Tell us about the history of Mikajy Natiora.
Mikajy Natiora was created in 2013 by Malagasy researchers. Currently, all members are Malagasy. Madagascar has a rich biodiversity that is not found anywhere else in the world, and we are determined to do what we can to protect it. Our work is based on scientific research and the involvement of local communities.
Where is Mikajy Natiora located?
Mikajy Natiora is headquartered in Antananarivo. We work to increase people’s awareness of biodiversity conservation through research, environmental education, and improving the livelihoods of the communities near our project sites.
Our project sites are located in Northwest Madagascar, mostly in the Sofia region, including Antsohihy, Maromandia, Analalava, Mahitsihazo, as well as the protected area in Island Sahamalaza Radama and its surrounding villages.
Which lemur species do you work with?
We work with lemur species such as Eulemur flavifrons, Mirza zaza, Microcebus sambiranensis, Lepilemur sahamalazensis and Hapalemur occidentalis.
How does Mikajy Natiora help lemur conservation?
Since the creation of our NGO, we have run many activities related to the conservation of lemurs and their habitats.
Our activities can be classified into three parts:
Our research focuses on lemurs as well as other animal species in Madagascar, such as the Malagasy sacred ibis (Threskiornis bernieri) — a relatively large, heavily built bird endemic to the west coast of Madagascar and Aldabra on the Seychelles.
Thanks to our research in the Anabohazo forest within the Island Sahamalaza Radama protected area, we are discovering that the lemur species, Microcebus sambiranensis, is living within this protected area.
Awareness raising and education
We are working to increase awareness of Madagascar’s biodiversity in rural and urban localities within the Sofia region and Antananarivo by educating people on lemur conservation and their habitats.
We use a variety of awareness and outreach activities: essay contests, conferences and debates, contests with kids (songs, drawing, stories), sport competitions, watching lemur documentaries, carnivals, huge collective cleaning of Analalava beach and roads, as well as huge collective cleaning of schools in Antsohihy.

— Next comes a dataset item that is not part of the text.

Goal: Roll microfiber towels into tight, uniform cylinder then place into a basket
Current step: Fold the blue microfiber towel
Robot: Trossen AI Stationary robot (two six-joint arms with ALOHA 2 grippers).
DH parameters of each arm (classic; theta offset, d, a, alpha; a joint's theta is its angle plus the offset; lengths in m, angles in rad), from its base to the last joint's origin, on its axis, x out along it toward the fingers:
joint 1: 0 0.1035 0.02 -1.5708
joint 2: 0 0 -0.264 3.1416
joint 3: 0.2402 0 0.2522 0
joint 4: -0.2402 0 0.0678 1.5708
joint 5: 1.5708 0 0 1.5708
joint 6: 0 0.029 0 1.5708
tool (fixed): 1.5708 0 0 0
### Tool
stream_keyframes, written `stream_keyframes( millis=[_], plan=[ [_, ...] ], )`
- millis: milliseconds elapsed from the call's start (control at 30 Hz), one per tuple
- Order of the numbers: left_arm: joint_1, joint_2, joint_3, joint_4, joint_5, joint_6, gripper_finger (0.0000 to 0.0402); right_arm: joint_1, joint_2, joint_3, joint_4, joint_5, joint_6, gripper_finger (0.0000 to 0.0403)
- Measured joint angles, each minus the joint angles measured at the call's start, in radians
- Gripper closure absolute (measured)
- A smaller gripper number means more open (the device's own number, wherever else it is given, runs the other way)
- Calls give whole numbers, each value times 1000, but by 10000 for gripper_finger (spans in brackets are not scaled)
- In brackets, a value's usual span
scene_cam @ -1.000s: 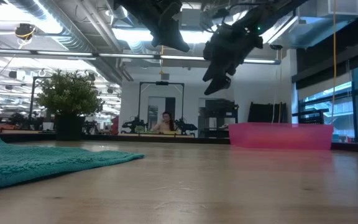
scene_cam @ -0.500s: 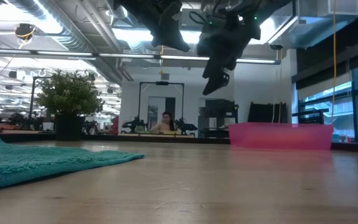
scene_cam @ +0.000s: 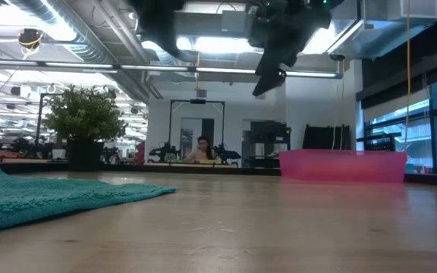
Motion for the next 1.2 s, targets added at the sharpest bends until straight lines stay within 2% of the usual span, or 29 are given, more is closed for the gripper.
stream_keyframes(
  millis=[133, 233, 500, 667, 800, 1200],
  plan=[
    [-85, -106, 1, -158, -100, -183, 388, 25, -3, 0, -1, -1, -15, 10],
    [-153, -165, 1, -247, -111, -354, 388, 42, -3, 0, 0, -1, -42, 10],
    [-333, -163, 1, -513, -158, -782, 388, 73, -3, 0, 10, -21, -92, 11],
    [-412, -160, 0, -575, -159, -1035, 388, 85, -3, 0, 12, -63, -97, 11],
    [-452, -160, 0, -574, -159, -1087, 388, 85, -3, 0, 19, -104, -97, 11],
    [-460, -155, 0, -560, -134, -1105, 388, 85, -3, 0, 18, -107, -69, 11]
  ],
)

Through these fun and interactive educational activities, we are not just targeting kids and students but also adults. Also, we have distributed education materials at schools for students and teachers.
Improving local income through alternative livelihood projects
We work to help local communities improve their incomes through providing training on potato culture and fish farming, and through the distribution of lemon trees nurses and maize seeds.
What are some of Mikajy Natiora’s recent achievements?
We are currently working on a monitoring and reforestation project. We have transplanted 1500 tree nurseries! This includes 500 non-native tree nurseries such as Acacia, for villages to use in the future, and 100 native trees transplanted in the reforestation area.
Tree nurseries are produced and managed by local communities.
In our monitoring project, we are supporting 8 local rangers by training them on monitoring lemur groups and controlling any threats inside the forests.
What are some goals and expectations that Mikajy Natiora has for the future?
For the future, we want to work to improve access roads inside the forest. We are also planning on providing further training for our rangers.
We are also planning to work on ecotourism in our sites. In fact, we are planning to train local tourist guides, especially in foreign languages. We will be working with tour operators on tourism management in the protected area in order to determine lemur-watching sites for tourists.
Do you have volunteer opportunities at Mikajy Natiora ?
We would be interested in volunteers if the proposed activities match our objectives and the volunteer can handle the conditions and requirements for volunteering.
What do you need donations for right now?
We need donations to improve the livelihoods of people who are living close to the forests. Indeed, we need to provide training on bee keeping and to distribute equipment necessary for this practice.
We need also donations to build an environmental house which will be used as a library and help raise awareness and provide education for students.